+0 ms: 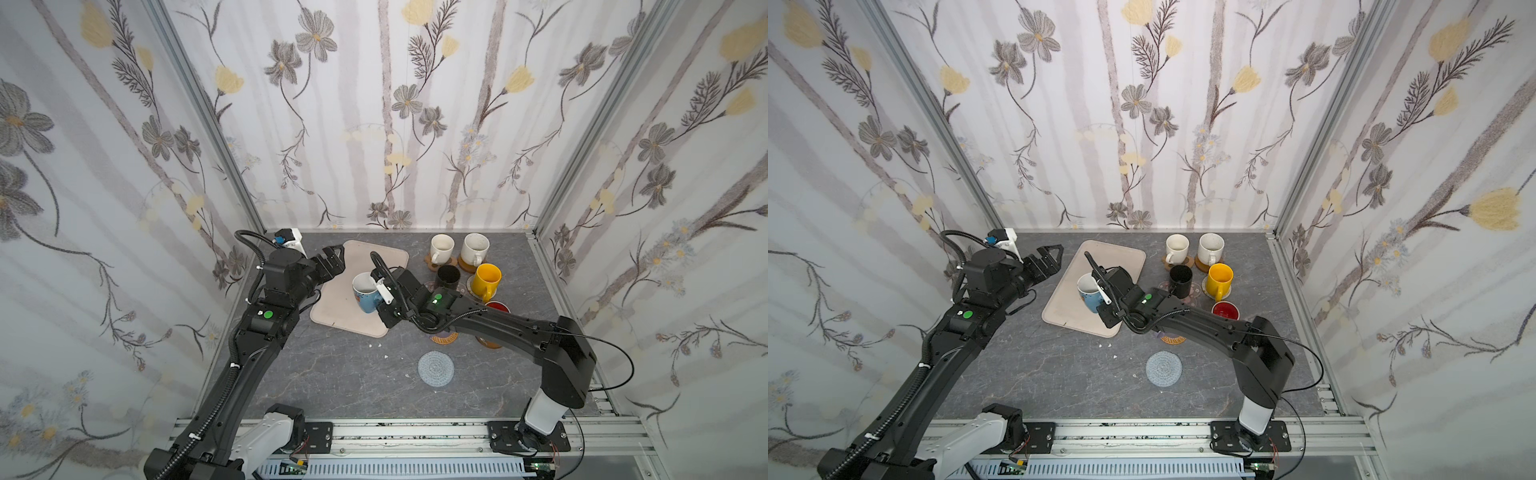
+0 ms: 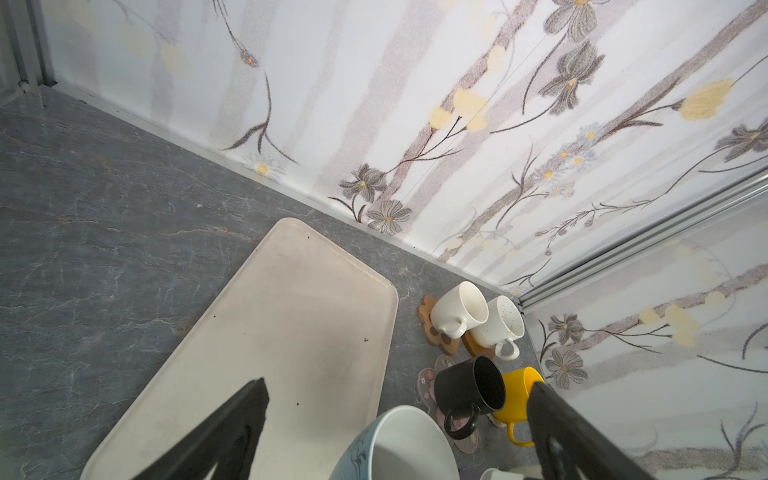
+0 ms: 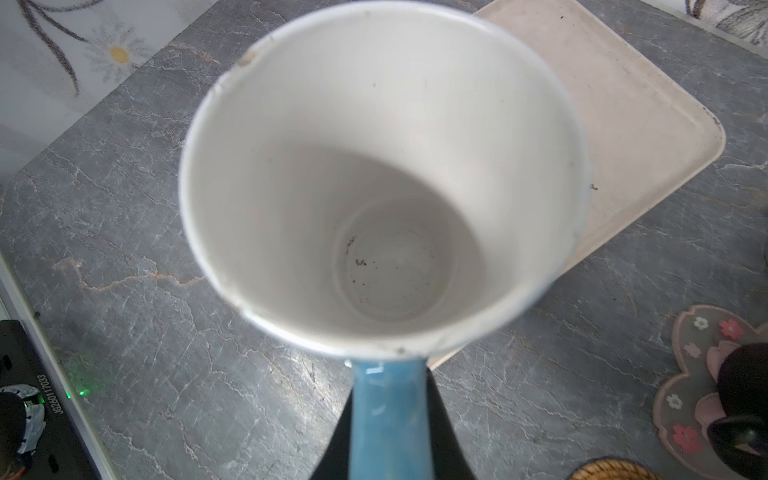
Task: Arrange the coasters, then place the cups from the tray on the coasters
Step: 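Carry the blue floral mug toward the pale blue round coaster with the right gripper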
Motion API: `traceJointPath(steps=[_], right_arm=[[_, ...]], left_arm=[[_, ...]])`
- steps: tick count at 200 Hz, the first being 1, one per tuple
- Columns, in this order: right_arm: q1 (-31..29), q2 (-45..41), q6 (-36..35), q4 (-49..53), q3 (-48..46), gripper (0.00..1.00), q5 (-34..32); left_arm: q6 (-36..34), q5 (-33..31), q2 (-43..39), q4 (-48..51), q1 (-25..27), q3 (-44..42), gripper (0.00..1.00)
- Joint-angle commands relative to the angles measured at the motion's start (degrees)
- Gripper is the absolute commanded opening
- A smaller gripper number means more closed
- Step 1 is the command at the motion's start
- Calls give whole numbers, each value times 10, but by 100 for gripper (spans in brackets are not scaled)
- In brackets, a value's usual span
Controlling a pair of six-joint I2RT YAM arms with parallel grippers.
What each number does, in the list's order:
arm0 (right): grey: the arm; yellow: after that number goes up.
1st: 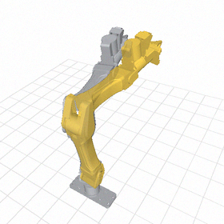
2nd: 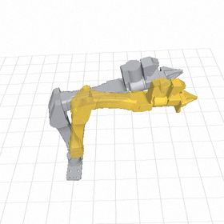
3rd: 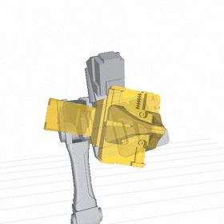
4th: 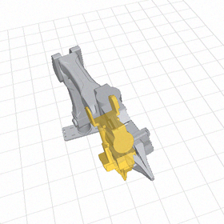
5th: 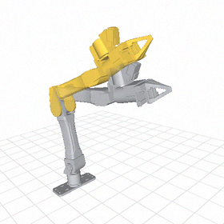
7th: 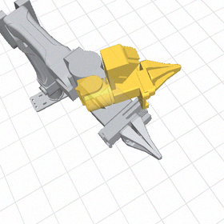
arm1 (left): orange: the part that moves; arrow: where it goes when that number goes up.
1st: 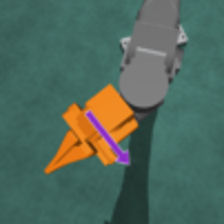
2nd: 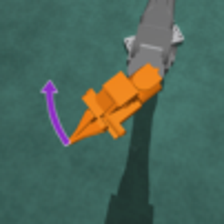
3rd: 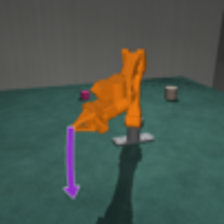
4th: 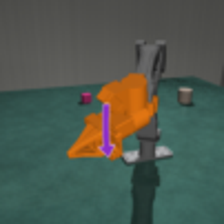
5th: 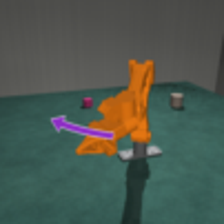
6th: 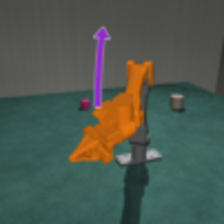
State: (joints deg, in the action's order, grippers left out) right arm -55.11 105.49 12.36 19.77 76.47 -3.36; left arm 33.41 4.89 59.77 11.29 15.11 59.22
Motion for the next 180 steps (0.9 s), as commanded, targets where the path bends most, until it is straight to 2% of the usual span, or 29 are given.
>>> traceJointPath(steps=[1,51,97,143,180], right_arm=[[1,-47,-3,-61,-49,0,-2],[1,-187,0,-85,-193,0,-11],[0,-287,9,-88,-279,0,-20],[-12,-368,30,-106,-367,0,-45],[-28,-407,53,-82,-409,0,-72]], left_arm=[[-9,-21,15,-14,17,16,100],[-11,-54,53,-19,65,28,100],[-8,-70,75,-32,95,26,100],[-6,-79,90,-45,113,19,100],[-8,-82,92,-51,117,13,100]])
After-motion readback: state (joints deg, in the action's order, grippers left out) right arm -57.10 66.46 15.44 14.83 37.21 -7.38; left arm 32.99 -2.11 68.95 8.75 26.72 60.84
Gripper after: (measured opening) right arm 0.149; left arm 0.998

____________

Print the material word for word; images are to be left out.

+0 ms: 
+0 ms: 
+0 ms: 
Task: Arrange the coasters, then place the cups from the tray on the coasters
Step: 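Carry the blue floral mug toward the pale blue round coaster with the right gripper
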Motion API: `traceJointPath(steps=[_], right_arm=[[_, ...]], left_arm=[[_, ...]])`
- steps: tick count at 200 Hz, the first being 1, one per tuple
- Columns, in this order: right_arm: q1 (-31..29), q2 (-45..41), q6 (-36..35), q4 (-49..53), q3 (-48..46), gripper (0.00..1.00), q5 (-34..32); left_arm: q6 (-36..34), q5 (-33..31), q2 (-43..39), q4 (-48..51), q1 (-25..27), q3 (-44..42), gripper (0.00..1.00)
- Joint-angle commands relative to the angles measured at the motion's start (degrees)
- Gripper is the absolute commanded opening
- A smaller gripper number means more closed
- Step 1 is the command at the motion's start
- Calls give whole numbers, each value times 10, but by 100 for gripper (spans in brackets are not scaled)
- In brackets, a value's usual span
Controlling a pair of six-joint I2RT YAM arms with parallel grippers.
What each number does, in the list's order:
arm0 (right): grey: the arm; yellow: after that number goes up.
1st: 
2nd: 
3rd: 
4th: 
5th: 
7th: 
arm1 (left): orange: the part that moves; arrow: where it goes when that number goes up.
1st: 
2nd: 
3rd: 
4th: 
5th: 
6th: 
State: (joints deg, in the action's order, grippers left out) right arm -55.11 105.49 12.36 19.77 76.47 -3.36; left arm 33.41 4.89 59.77 11.29 15.11 59.22
Motion for the next 180 steps (0.9 s), as commanded, targets where the path bends most, until it is straight to 2% of the usual span, or 29 are given.
>>> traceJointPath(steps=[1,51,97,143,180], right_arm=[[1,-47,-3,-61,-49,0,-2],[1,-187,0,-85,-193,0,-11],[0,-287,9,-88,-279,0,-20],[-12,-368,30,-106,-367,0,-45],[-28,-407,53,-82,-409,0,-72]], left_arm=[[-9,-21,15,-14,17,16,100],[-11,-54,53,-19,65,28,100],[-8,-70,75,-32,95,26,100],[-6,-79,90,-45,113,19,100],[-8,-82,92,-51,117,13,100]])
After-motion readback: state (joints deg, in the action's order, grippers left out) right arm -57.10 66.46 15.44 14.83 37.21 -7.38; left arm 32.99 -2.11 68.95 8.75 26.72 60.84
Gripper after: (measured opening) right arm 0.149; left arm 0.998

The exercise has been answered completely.